In other words, if even a very small amount of current is leaking out of the appliance, the GFCI trips within a fraction of a second. This significantly reduces the risk of electrical shock due to a ground fault.

A GFCI receptacle monitors the electrical current flowing in and out of an appliance that's plugged into it. If the electricity returning to the receptacle differs even slightly from the electricity flowing out to the appliance, the GFCI will trip and shut off power at the receptacle. In other words, if even a very small amount of current is leaking out of the appliance, the GFCI trips within a fraction of a second. This significantly reduces the risk of electrical shock due to a ground fault.

Why you should test GFCIs

While GFCIs have had a significant impact on consumer safety since their introduction over 30 years ago, there is a possibility that they can be become damaged and no longer offer protection from ground faults". According to the Leviton Institute, voltage surges from lightning and other sources can damage GFCIs just as they would any other electronic device. That's why it's crucial to test these devices once a month to make sure they're working properly.

Too often, people will simply engage the RESET button on a GFCI after they find that it has tripped off, without investigating what caused the device to trip in the first place. The natural assumption is that if a GFCI can be reset, all is well. But this assumption can be shockingly dangerous: A standard GFCI will continue to deliver power even after ground fault protection has been lost. You may assume you're protected when you may not be.

Simple Testing Procedures

Very few homeowners bother to test their GFCI's even though testing is a simple process that takes less than a minute. Here's how: Plug a lamp or radio into the GFCI outlet. Turn on the lamp or radio. Push the TEST button on the GFCI. If it is working properly, the GFCI will trip and power to the lamp or radio will be cut off. If power did not go off when you pushed the TEST button, there is an electrical problem and protection may be compromised. At this point, you should contact a licensed electrical contractor.

New UL Requirements for 2003 To make GFCIs less susceptible to damage, Underwriters Laboratories Inc. (UL), the world's foremost product safety and certification organization, has issued new listing requirements that must be met in order to maintain a product's UL listing. These new requirements become effective January 1, 2003. All devices manufactured as of that date need to comply with the new standards. These include: increased surge immunity, overload protection, corrosion resistance and electrical noise resistance. In addition, all GFCIs must provide a diagnostic indication for miswiring, helping to prevent a common miswiring error during installation.
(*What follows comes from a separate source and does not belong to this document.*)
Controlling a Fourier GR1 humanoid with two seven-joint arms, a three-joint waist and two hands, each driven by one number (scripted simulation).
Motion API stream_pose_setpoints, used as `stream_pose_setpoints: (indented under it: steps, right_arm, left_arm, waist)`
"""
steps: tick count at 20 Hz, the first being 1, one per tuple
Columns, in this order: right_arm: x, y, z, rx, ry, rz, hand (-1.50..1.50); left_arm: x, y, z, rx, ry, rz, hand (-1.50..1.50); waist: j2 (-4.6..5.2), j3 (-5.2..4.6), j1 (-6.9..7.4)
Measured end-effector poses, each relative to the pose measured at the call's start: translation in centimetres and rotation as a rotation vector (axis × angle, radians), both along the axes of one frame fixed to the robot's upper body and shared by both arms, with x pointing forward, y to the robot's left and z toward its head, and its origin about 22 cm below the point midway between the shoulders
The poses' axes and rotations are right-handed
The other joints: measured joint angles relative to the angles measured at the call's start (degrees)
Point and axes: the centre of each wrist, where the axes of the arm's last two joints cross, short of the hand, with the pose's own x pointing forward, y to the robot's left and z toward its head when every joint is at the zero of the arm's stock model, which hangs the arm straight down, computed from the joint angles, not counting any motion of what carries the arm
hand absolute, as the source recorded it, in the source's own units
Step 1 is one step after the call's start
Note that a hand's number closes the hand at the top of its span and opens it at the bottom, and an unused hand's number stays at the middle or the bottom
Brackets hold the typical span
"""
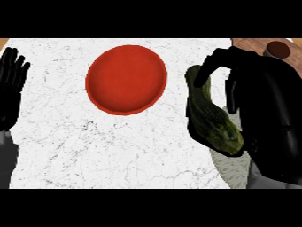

If you're buying a GFCI to replace a standard outlet, make sure you buy a device that complies with the new requirements. Most manufacturers' products state on the package that they are in compliance of the new UL requirements.

Raising the Safety Bar:

Lockout GFCIs For an even higher level of protection, consider having your electrician install a GFCI with a lockout feature. With this type of device, you will not be able to engage the RESET button if the device becomes damaged and cannot respond to a ground fault. A GFCI with a lockout feature will safeguard you from the possibility of having a live, unprotected receptacle in an installation where GFCI protection is required.

Upgrade Now

To best protect yourself and your family, have GFCIs installed in all areas both inside and outside your home where a water source is present and receptacles are required. Replacing your current GFCIs with models that meet the new, tougher listing requirements will help ensure that they withstand conditions that have damaged GFCIs in the past. Remember to test your installed GFCIs monthly. And for the utmost in protection and peace of mind, install devices that offer a lockout feature.